Statement-level metrics (top queries by time/calls, query regression detection) require the pg_stat_statements extension. pgpulse auto-detects its presence and skips statement metrics if unavailable.

To enable:

-- 1. Add to postgresql.conf (requires restart):
--    shared_preload_libraries = 'pg_stat_statements'

-- 2. Create the extension in your database:
CREATE EXTENSION IF NOT EXISTS pg_stat_statements;

pgpulse auto-detects PostgreSQL version and uses the correct column names (total_exec_time on PG13+, total_time on PG12).

Version-specific features

Feature Minimum PG version Notes
Core metrics (activity, connections, sizes) 12 Always available
pg_stat_statements 12 Requires extension (see above)
WAL generation rate (pg_stat_wal) 14 Auto-skipped on older versions
Checkpoint stats (pg_stat_checkpointer) 17 Falls back to pg_stat_bgwriter on older versions
Replication lag (replay_lag) 10 Graceful skip if not a primary
Node role detection (pg_is_in_recovery) 12 Auto-detects primary vs replica each poll

Required: pg_hba.conf

Allow the pgpulse role to connect from your monitoring network:

# Same host
host    all    pgpulse    127.0.0.1/32    scram-sha-256

# Kubernetes pod CIDR
host    all    pgpulse    10.244.0.0/16    scram-sha-256

Reload after editing: SELECT pg_reload_conf();

Which database to connect to

pgpulse must connect to the application database, not postgres. Per-table metrics (vacuum health, bloat, table sizes, index sizes, sequential scan ratios) use pg_stat_user_tables which only shows tables in the connected database.

Cluster-wide metrics (activity, connections, replication, WAL, checkpoints) work from any database.

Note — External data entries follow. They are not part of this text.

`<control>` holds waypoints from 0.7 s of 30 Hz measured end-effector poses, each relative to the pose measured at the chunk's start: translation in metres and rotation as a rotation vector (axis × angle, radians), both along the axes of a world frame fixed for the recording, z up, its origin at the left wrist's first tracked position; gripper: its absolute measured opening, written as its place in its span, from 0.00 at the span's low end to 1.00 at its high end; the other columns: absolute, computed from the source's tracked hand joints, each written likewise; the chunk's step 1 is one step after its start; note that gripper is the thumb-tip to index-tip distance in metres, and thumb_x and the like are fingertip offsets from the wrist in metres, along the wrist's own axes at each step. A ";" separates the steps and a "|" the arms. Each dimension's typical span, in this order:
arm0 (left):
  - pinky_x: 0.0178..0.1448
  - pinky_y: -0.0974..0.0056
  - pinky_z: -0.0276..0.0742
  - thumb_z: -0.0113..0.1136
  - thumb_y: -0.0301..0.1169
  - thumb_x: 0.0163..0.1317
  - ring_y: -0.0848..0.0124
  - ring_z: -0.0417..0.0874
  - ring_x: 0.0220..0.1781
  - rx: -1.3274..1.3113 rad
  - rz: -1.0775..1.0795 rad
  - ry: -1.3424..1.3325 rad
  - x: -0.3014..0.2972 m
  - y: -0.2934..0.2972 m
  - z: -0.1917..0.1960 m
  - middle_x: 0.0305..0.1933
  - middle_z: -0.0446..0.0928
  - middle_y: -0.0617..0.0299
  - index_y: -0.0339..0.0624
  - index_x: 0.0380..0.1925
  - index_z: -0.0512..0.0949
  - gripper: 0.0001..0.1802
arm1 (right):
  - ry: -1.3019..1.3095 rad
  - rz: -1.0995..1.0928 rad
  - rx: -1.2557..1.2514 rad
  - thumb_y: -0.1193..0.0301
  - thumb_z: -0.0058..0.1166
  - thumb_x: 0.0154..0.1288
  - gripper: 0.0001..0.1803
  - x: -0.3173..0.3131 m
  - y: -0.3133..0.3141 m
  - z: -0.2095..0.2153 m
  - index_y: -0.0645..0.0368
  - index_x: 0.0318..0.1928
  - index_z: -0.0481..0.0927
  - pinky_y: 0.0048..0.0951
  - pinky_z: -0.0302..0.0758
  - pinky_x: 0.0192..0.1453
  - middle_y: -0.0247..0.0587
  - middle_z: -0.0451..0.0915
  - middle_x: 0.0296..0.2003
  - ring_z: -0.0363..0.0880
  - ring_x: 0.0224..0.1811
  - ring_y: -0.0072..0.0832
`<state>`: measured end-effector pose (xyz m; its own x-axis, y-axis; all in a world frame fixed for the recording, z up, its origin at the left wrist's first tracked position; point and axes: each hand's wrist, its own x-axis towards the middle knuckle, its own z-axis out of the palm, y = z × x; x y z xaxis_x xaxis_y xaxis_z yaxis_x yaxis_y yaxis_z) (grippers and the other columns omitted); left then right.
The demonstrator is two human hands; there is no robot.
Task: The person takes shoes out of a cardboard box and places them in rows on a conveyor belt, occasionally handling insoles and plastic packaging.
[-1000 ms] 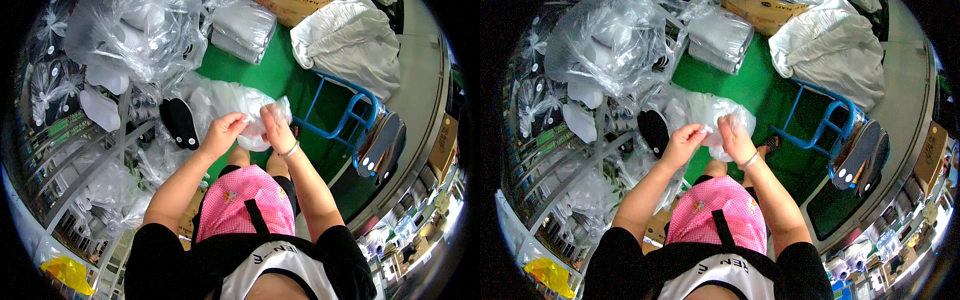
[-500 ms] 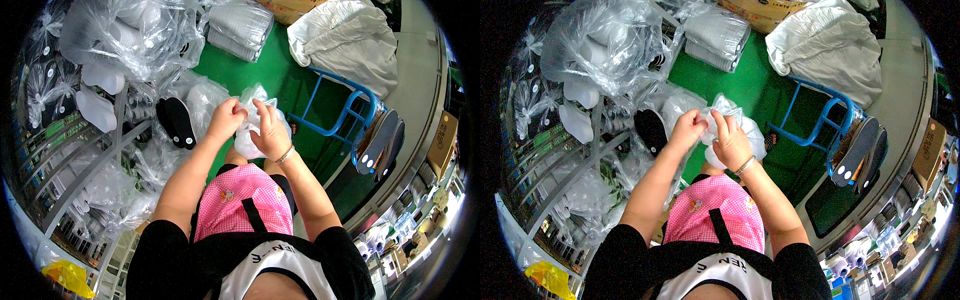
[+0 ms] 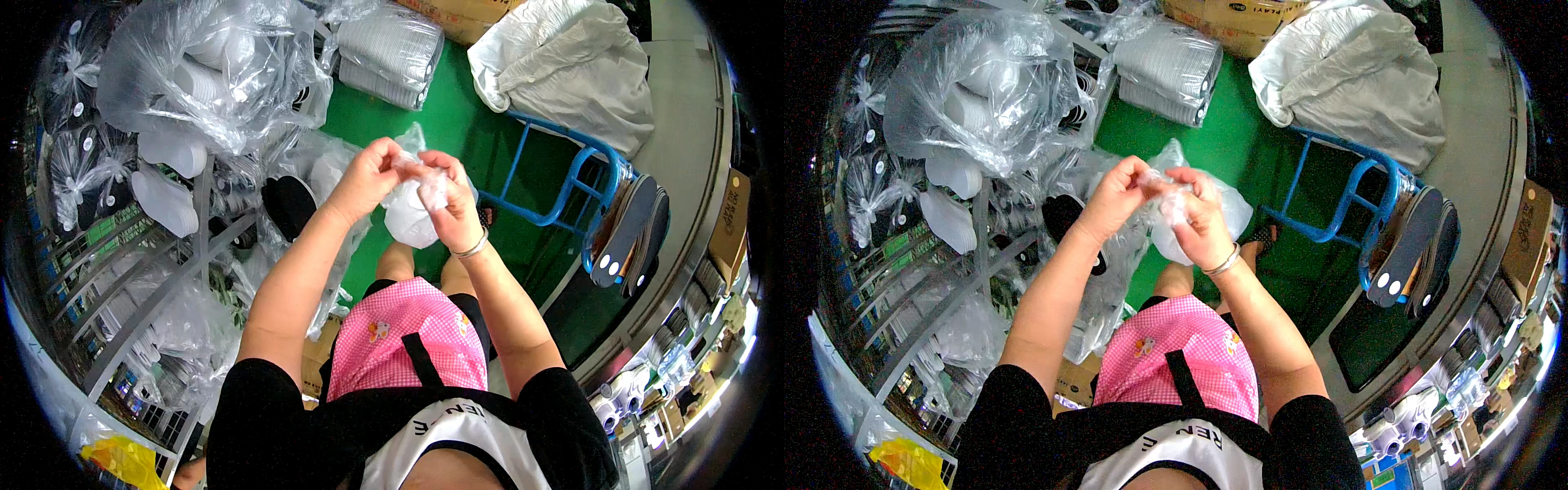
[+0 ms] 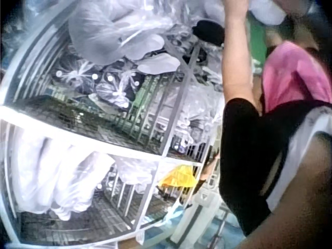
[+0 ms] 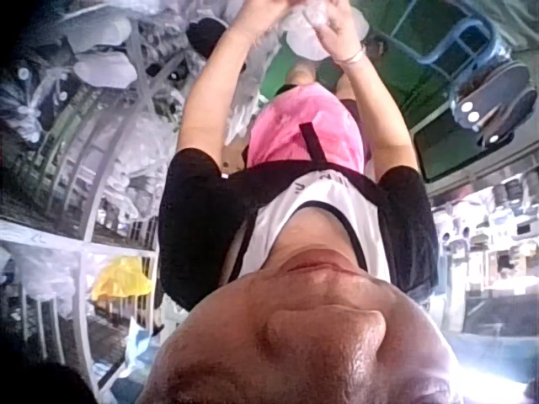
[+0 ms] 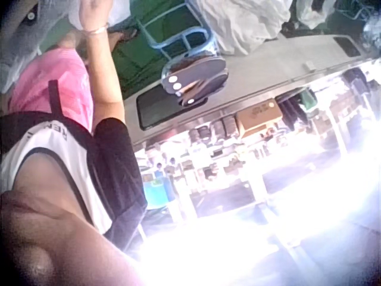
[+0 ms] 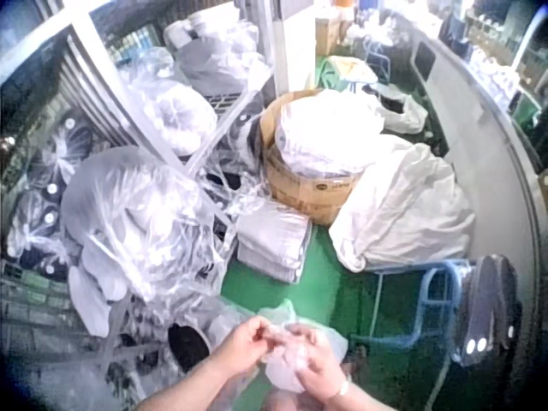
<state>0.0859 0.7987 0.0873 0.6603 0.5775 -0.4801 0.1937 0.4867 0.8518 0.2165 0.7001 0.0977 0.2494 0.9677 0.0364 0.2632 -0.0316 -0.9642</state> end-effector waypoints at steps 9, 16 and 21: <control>0.30 0.66 0.72 0.57 0.28 0.45 0.69 0.70 0.34 -0.058 0.874 0.419 -0.072 0.046 -0.057 0.34 0.67 0.61 0.42 0.32 0.65 0.14 | 0.515 -0.424 -0.711 0.55 0.43 0.57 0.20 -0.024 -0.016 -0.134 0.60 0.33 0.77 0.26 0.66 0.39 0.38 0.77 0.30 0.71 0.31 0.24; 0.31 0.69 0.71 0.48 0.27 0.54 0.69 0.70 0.29 0.258 0.992 0.466 -0.136 0.069 -0.047 0.30 0.68 0.57 0.34 0.31 0.68 0.07 | 0.541 -0.312 -0.785 0.53 0.47 0.53 0.30 -0.072 0.051 -0.101 0.62 0.50 0.65 0.32 0.61 0.55 0.51 0.67 0.49 0.64 0.52 0.37; 0.35 0.54 0.65 0.52 0.40 0.48 0.64 0.63 0.39 -0.167 0.495 0.851 -0.164 0.066 -0.122 0.44 0.61 0.58 0.48 0.48 0.55 0.27 | 0.316 -0.079 -0.634 0.58 0.48 0.52 0.19 -0.055 -0.024 -0.108 0.60 0.39 0.72 0.32 0.68 0.43 0.46 0.75 0.36 0.72 0.38 0.35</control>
<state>-0.0777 0.8649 -0.0346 -0.2379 0.5766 -0.7816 0.4503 0.7785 0.4372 0.1615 0.6761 -0.0108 0.2259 0.7573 -0.6128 -0.0519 -0.6188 -0.7838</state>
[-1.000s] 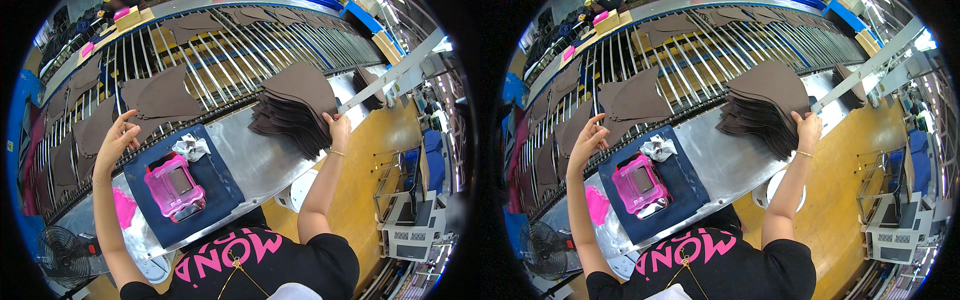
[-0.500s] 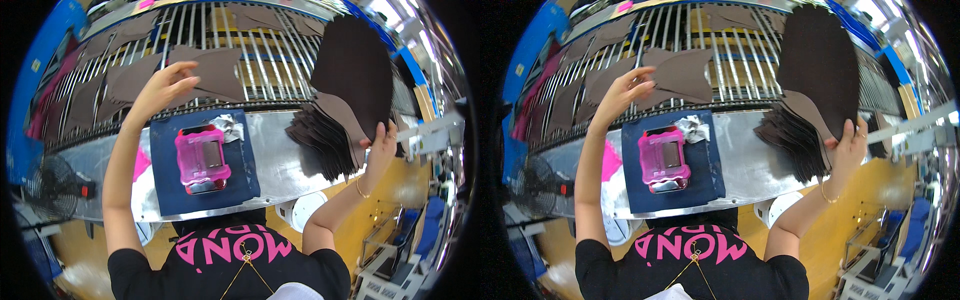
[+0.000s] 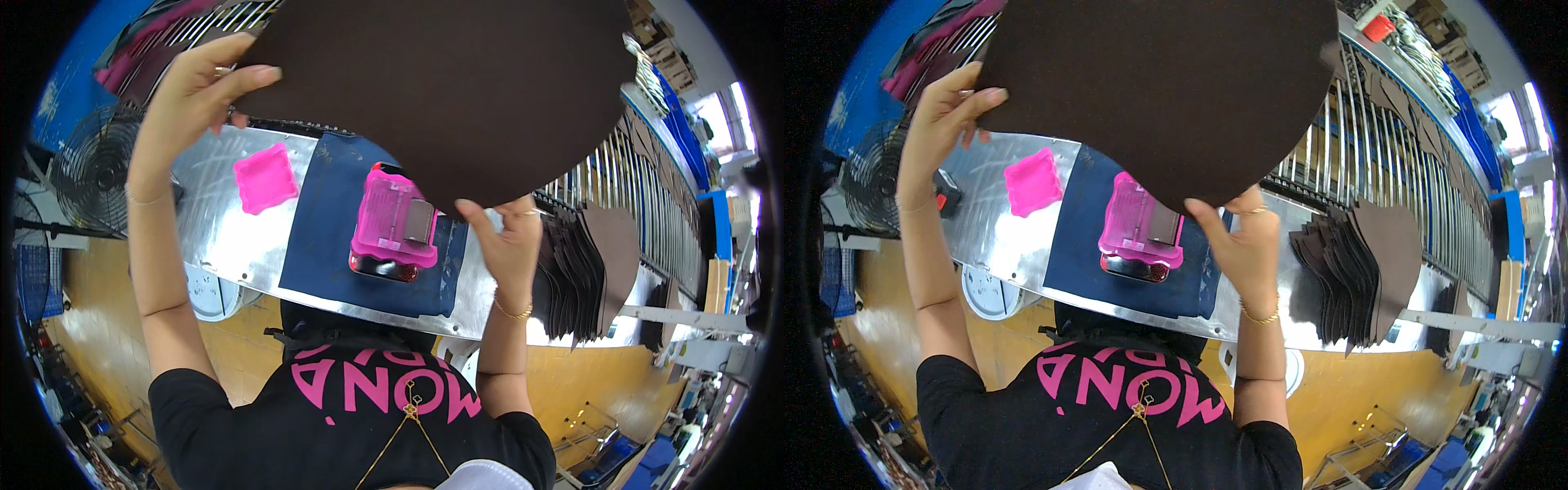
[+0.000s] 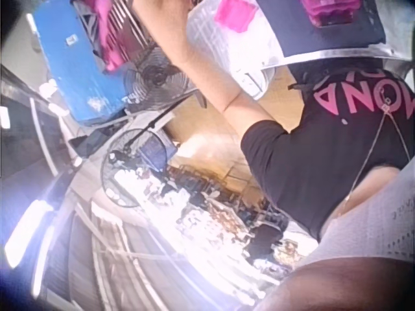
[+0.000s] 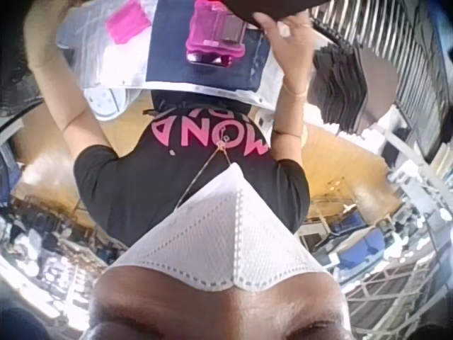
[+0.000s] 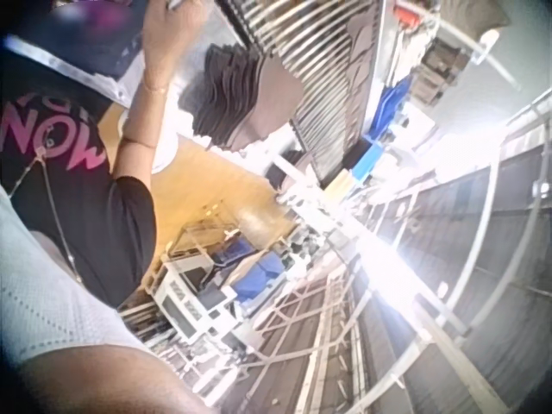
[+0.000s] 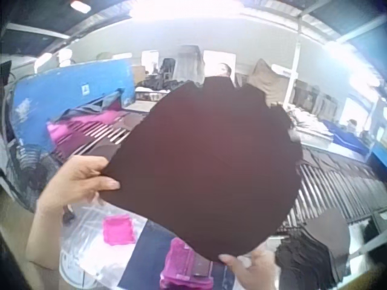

If you have multiple databases to monitor, create one target per database (see multi-database monitoring below).

Connection string

pgpulse connects using a standard PostgreSQL DSN:

postgres://pgpulse@hostname:5432/mydb?sslmode=require

For production, always use sslmode=require or sslmode=verify-full.

pgbouncer: connect directly to PostgreSQL

pgpulse must connect directly to PostgreSQL, not through pgbouncer or other connection poolers. pgbouncer does not proxy system views (pg_stat_activity, pg_stat_statements, pg_locks, pg_stat_replication), so most metrics will fail or return empty results.

Direct (port 5432) pgbouncer (port 6432)
pg_stat_activity works empty/error
pg_stat_statements works error
pg_locks works empty
pg_stat_replication works error
Database sizes works error

Always point PG_DSN at PostgreSQL's native port (default 5432), not the pgbouncer port.

HA clusters (Patroni, repmgr, Stolon)

pgpulse auto-detects whether each target is a primary or replica by querying pg_is_in_recovery() every poll cycle. This means:

  • Specify all nodes as separate targets — pgpulse figures out the roles
  • Failover is automatic — if Patroni promotes a replica, the pg_node_role metric flips on the next poll
  • The pg_node_role{role="primary|replica"} metric lets you filter and compare nodes in Grafana
  • Replication metrics are only collected on the primary (auto-skipped on replicas)
  • All other metrics (activity, vacuum, bloat, locks, etc.) are collected on every node

In Grafana, use the instance and role template variables to filter by node or compare primary vs replicas.

Multi-database monitoring

Per-table metrics (pg_stat_user_tables, pg_stat_user_indexes) are scoped to the connected database. To monitor multiple databases, create one target per database per node.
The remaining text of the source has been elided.